Our Rule of Life must be strict enough to exert real pressure upon the Will. Just here lies the secret of its efficacy in the development of the priestly character. In the surrendered will we find the true meaning of the Cross.
"I came not to do mine own Will but the Will of Him that sent me," said our Blessed Lord and that surrendered Will led Him to Calvary. "He became obedient unto death, even the death of the Cross."
The priest if he would be as his Master must give himself up in loving obedience. In the keeping of his Rule he finds a very practical means of putting himself to the test. Any Rule that we may undertake will prove irksome at times. It will be found no easy thing to keep to the path we have determined to follow. There will be periods when the spirit will rebel and the temptation assail us to break the fetters with which we are bound and to seek a false freedom in the feverish round of more congenial duties and the enlivening companionship of surveys and card catalogues. Days when even the mass itself will be cold and formal; when prayers are dead and the Word of God holds no message for our indifferent souls. These are the moments of real testing. We are feeling the weight of the Cross and the road to Calvary stretches stony and bleak before our discouraged eyes. But in these seasons of spiritual dryness we shall find tremendous opportunities for perseverance and self surrender. So shall we win deliverance from the crying priestly sins of self will and ugly pride. For we are both self willed and proud. Let us not deceive ourselves. The taunts that are flung at us are not wholly undeserved. Too often are we but sorry examples of the religion that we profess and teach.
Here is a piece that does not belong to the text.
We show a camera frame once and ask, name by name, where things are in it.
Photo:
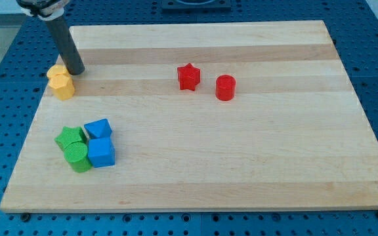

The character of the priest preaches a more telling sermon than any word he may utter from the pulpit. What he is, is of greater moment than what he says. To preach high ideals and to fail utterly to realize them in one's own life is soul destroying. We cannot hide our true selves beneath the wrappings of Catholic ceremonial. The chasuble, however richly [372/373] adorned, does not make the priest, and that useful and becoming ornament, the biretta, proves only too often a veritable crown of pride. Frequently do we confuse priestly dignity with "cockiness" and we are prone to impale our congregations upon the spikes of our ecclesiastical hobbies. We love to lord it over God's heritage, and "greetings in the market place" are like balm to our souls. Too many parishes are called upon to "suffer fools gladly"—Can we wonder that their joy is not wholly unrestrained?
Sacrificial love lies at the foundation of the Catholic religion. The priest should be a follower of the Good Shepherd "Who laid down His life for the sheep." Pride, ambition, selfishness and love of ease should find no place in his life. If he would utterly vanquish these temptations, he must live very near to God. Growth in Holiness must be his first concern—the Cross his only glory.
The Rule of Life as we try honestly to keep it, will reveal to us the measure of our weakness and the extent of our self will, but it will prove to be the Royal Way that will lead us to the Sacred Heart of Jesus.
Let us, my brethren, ponder these things, lest that by any means "when we have preached to others" we shall be found castaways at last.